REQUIRED WORK. Using the listing below, work out the number of lines in which "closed" appears; return only that figure.

DATA SHOWN.
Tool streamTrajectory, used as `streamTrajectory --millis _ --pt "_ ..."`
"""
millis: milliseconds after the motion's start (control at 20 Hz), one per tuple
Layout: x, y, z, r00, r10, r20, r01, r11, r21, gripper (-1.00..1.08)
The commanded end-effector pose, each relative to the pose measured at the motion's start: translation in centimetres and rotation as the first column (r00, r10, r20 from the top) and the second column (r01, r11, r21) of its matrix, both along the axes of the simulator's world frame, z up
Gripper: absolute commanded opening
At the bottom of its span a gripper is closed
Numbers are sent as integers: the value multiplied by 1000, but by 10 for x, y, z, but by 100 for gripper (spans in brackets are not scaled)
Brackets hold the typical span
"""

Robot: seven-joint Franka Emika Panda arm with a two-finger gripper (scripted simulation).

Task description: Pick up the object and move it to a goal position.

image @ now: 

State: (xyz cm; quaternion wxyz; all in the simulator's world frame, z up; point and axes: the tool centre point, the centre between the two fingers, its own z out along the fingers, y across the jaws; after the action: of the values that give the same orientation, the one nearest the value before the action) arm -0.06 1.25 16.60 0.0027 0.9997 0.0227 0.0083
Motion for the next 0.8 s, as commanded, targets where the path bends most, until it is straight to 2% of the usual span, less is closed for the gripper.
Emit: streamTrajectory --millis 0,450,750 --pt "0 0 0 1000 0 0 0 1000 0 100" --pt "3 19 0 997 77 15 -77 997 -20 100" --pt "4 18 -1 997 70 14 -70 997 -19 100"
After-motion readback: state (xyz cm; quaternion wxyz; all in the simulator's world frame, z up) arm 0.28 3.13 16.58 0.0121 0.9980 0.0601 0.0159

WRITTEN ANSWER. 2